Good readings, sweepingly romantic, but poor timing
Discophage | France | 09/12/2006
(4 out of 5 stars)

"The were the early days of the CD, when record companies thought they could just put on silver disc the content that filled an LP, and sell it for twice the price. And this is how Chandos published this CD with only the 43 minutes of Schubert's trio in B flat - all repeats taken. Well - maybe they could, back then, but in the face of the subsequent competition, it is now poor timing for your money.



And it is too bad, as the Borodin Trio contributes a fine reading of Schubert's piece, which attracted a mostly warm critical welcome when it was first published. It is a highly romantic version, with big string tone (and a resonant, hall-like sound pickup), full of sweeping, heart-on-sleeve gestures - very Russian indeed, and some may find it just a little too much so for Schubert.

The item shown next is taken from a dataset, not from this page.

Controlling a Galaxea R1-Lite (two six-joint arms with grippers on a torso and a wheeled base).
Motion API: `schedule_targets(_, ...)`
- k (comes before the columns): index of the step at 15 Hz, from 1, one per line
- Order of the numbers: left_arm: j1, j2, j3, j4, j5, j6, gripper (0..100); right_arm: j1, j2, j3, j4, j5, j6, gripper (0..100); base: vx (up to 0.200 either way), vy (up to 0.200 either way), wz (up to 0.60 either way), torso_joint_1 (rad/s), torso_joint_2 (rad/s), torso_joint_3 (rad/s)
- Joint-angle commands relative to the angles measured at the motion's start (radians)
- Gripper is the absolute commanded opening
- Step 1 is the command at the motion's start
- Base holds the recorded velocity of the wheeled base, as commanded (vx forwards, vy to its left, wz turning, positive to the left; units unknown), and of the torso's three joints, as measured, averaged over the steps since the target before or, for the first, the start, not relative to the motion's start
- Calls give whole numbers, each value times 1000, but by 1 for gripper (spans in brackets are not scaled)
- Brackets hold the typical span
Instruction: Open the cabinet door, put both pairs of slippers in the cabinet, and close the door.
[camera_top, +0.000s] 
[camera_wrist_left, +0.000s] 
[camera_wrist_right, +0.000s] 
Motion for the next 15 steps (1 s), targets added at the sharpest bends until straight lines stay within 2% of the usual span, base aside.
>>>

The opening "Allegro moderato" is lively and dynamic rather than genial and easy-going as in Istomin-Stern-Rose's classic account from 1964 (Sony), and suffers only from pianist Luba Edlina apt, at times very powerful but also somewhat homogenized piano playing - nothing as perky as Istomin's haydenesque, jaunty staccato - and some short instances where the players' sweep carry them away, resulting in some heavy-handed ends-of-phrases and pinched sound from the cello. The "Andante un poco mosso" is gently flowing, with soaring lyricism from violin and cello and again apt piano accompaniment but without the touch of digital imagination that Istomin or Hepzibah Menuhin (with brother Yehudi and Maurice Gendron, EMI, 1968) brought to it. The Scherzo is a perhaps hair to slow for Schubert's "Allegro" tempo indication but the Bordins phrase it with a lively piquancy, and commendably do not slow down in the central trio. Their Finale is nicely brisk and dynamic.



In sum, it is worth the buy if you can find it cheap.